While Savage and others should be applauded for their efforts to reach out to those who may have no one to reach out to, naming the campaign the "It Gets Better Project" in addition to the narrow focus on bullied LGBTQ youth leaves much to be desired.

First, the decision to pick the “It Gets Better” Project name: the implication is that although bullying for LGBTQ youth may be awful, things will get better later in life. While this message, and the project’s stories of how bad LGBTQ bullying improved after high school, ultimately have an optimistic view of the future, they’re inconsiderate of the potential for change at the present.

At the end of the day, any title to any project is going to be somehow limiting in its scope. Yet that does not excuse the narrowly defined focus of the It Gets Better Project on bullied LGBTQ youth. The 15- to 24-age range averages over 11 suicides per day in the United States, according to the American Association of Suicidology.

Over the almost month-long period in between the suicide of Rutgers University freshman Tyler Clementi and the present, the national media has highlighted 10 or so of the 300 estimated youth suicides — all because the 10 were gay and were bullied.
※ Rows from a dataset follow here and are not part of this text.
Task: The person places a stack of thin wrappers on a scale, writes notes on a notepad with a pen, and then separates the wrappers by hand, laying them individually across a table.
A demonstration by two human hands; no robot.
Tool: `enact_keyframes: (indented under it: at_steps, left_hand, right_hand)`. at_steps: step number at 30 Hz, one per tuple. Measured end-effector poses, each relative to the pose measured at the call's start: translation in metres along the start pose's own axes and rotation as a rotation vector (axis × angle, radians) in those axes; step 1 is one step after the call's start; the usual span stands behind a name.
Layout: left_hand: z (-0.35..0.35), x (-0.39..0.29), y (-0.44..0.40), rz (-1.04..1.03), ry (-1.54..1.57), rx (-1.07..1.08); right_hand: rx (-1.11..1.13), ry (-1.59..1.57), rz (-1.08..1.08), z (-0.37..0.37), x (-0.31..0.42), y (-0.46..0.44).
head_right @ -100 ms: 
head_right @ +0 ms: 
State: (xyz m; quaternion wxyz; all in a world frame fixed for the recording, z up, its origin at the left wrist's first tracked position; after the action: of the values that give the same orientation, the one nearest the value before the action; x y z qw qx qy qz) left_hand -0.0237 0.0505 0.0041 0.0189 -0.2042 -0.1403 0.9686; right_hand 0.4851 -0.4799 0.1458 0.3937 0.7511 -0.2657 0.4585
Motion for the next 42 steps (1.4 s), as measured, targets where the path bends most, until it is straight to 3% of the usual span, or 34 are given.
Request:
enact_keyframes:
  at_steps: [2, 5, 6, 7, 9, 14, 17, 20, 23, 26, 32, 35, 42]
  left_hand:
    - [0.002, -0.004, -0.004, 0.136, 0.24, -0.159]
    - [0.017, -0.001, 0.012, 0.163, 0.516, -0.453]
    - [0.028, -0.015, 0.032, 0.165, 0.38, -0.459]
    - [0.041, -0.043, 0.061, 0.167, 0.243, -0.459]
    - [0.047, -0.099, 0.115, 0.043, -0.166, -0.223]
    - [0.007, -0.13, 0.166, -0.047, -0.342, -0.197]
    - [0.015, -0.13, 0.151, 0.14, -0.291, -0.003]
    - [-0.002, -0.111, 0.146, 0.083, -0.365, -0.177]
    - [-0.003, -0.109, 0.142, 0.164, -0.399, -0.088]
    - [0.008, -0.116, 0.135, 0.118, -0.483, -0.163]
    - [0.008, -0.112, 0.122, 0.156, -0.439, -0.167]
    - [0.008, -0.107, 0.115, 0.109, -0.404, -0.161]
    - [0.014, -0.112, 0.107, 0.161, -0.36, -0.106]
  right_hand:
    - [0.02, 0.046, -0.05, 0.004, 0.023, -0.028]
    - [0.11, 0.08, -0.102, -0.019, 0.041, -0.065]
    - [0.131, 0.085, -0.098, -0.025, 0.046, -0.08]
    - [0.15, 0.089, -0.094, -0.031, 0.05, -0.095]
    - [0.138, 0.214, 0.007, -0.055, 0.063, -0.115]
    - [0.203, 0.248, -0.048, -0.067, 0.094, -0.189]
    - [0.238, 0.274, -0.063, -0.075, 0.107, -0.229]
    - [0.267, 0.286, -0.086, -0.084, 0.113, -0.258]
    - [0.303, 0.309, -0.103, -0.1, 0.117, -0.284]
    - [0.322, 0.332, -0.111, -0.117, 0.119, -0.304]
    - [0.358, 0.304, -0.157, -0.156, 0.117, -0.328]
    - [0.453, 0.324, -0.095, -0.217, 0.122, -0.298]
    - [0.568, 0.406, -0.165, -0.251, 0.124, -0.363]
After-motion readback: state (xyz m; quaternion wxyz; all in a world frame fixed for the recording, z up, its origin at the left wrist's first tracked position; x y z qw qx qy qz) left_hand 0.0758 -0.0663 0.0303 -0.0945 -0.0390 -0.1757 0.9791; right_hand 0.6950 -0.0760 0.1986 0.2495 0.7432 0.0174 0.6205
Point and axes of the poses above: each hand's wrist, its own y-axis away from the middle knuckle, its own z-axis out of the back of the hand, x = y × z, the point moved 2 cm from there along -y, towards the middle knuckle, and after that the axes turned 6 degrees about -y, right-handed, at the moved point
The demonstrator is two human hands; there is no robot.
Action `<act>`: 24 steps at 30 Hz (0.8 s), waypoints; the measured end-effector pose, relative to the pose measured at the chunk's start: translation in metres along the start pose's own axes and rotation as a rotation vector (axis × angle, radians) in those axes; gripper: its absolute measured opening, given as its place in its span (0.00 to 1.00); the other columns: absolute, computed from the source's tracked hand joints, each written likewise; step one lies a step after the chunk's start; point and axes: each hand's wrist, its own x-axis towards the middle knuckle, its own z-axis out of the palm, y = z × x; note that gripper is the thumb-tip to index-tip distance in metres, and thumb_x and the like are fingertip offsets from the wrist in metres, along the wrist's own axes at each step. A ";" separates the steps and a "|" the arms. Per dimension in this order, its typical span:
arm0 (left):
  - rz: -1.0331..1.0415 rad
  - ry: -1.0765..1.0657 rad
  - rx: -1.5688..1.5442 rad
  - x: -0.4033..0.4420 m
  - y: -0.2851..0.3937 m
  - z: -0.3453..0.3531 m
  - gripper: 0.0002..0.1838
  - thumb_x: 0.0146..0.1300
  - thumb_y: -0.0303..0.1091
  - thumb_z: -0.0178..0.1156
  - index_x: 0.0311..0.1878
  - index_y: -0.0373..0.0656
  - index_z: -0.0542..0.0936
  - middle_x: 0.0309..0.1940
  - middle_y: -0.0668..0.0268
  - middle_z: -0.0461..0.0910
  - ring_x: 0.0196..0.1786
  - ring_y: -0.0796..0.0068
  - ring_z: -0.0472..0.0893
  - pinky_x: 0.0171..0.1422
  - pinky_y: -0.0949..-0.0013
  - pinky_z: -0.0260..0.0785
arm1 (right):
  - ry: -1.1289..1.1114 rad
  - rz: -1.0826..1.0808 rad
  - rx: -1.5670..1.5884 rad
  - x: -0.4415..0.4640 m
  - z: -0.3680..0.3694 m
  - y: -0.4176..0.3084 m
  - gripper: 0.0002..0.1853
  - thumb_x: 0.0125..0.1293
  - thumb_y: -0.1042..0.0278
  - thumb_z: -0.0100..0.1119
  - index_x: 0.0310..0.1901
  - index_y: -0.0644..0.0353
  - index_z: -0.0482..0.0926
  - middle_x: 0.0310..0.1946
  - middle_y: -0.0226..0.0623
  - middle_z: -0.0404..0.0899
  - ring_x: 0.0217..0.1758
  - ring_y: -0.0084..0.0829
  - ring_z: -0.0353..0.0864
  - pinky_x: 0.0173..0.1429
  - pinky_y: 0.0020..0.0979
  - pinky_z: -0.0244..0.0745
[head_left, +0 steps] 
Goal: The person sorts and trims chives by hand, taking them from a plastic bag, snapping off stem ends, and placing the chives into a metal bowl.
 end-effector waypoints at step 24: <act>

Without diminishing the magnitude of LGBTQ bullying and tragedy of the 10 suicides, people like the creators of the It Gets Better Project have been taken in by this contrived media story in the haste to support LGBTQ youth and condemn LGBTQ bullying. In so defining the 10 suicides as something associated with their LGBTQ identification, the creators of the Project have framed the discussion outside of the equally valid yet more inclusive categories of youth suicides or suicides in general.

Why frame the story as an LGBTQ issue instead of a more inclusive definition? It is doubtful if a story on 10 unconnected youth suicides or simply 10 unconnected suicides would be considered "newsworthy."

Also, the battle for equal LGBTQ rights via state marriage policies and in the federal "Don't Ask, Don't Tell" policy makes LGBTQ rights the civil rights battle of today. While I completely support the LGBTQ community in its fight for equal rights, there are better ways to champion equal rights than by creating a project that does not target the 95 percent or more of those youth that committed suicide during the same time as those who were publicized by the media.